» Work instructions: Give the number of lines in the material below that contain the word "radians". No other content is needed.

START Data

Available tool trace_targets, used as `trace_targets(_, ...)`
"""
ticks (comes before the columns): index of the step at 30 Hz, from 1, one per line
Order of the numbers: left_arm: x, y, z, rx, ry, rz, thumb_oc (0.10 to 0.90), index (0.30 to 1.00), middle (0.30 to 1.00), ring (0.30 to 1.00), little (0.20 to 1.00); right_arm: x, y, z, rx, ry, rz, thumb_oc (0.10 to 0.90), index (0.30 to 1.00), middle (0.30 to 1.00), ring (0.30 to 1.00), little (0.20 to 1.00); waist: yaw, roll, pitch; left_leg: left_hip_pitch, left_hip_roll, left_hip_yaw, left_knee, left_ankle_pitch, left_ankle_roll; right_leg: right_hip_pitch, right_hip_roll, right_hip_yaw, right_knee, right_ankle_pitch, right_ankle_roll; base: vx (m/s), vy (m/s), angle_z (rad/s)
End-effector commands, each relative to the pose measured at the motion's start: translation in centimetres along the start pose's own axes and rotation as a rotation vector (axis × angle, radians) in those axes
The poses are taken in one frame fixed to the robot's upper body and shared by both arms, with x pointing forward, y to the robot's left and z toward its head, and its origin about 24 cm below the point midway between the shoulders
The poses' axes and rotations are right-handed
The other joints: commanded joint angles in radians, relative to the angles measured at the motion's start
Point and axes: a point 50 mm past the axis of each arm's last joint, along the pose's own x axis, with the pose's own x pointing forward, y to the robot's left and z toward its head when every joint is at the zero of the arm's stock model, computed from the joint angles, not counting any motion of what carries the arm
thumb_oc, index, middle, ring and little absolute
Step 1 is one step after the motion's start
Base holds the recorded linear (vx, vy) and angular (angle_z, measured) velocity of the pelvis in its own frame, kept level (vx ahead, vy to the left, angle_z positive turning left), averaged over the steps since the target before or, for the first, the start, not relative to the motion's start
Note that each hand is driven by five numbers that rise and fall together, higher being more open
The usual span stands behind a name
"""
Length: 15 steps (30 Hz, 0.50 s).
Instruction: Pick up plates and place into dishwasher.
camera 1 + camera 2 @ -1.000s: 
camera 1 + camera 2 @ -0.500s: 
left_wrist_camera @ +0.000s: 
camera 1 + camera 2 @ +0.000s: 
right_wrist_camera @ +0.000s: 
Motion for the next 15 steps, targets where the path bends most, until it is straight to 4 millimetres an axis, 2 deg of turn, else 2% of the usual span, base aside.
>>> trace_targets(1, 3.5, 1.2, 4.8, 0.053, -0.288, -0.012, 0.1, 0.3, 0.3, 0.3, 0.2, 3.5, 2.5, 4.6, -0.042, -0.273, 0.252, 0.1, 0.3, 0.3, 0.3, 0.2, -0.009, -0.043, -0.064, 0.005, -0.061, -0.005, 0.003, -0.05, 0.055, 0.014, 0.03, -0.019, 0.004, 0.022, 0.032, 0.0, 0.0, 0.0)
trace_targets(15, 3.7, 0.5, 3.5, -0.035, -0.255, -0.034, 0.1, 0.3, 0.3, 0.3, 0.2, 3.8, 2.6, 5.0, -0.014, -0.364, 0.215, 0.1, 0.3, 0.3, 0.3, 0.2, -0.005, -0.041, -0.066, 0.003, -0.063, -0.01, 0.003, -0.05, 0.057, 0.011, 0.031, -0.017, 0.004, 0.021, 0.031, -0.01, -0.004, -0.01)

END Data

» Task answer: 2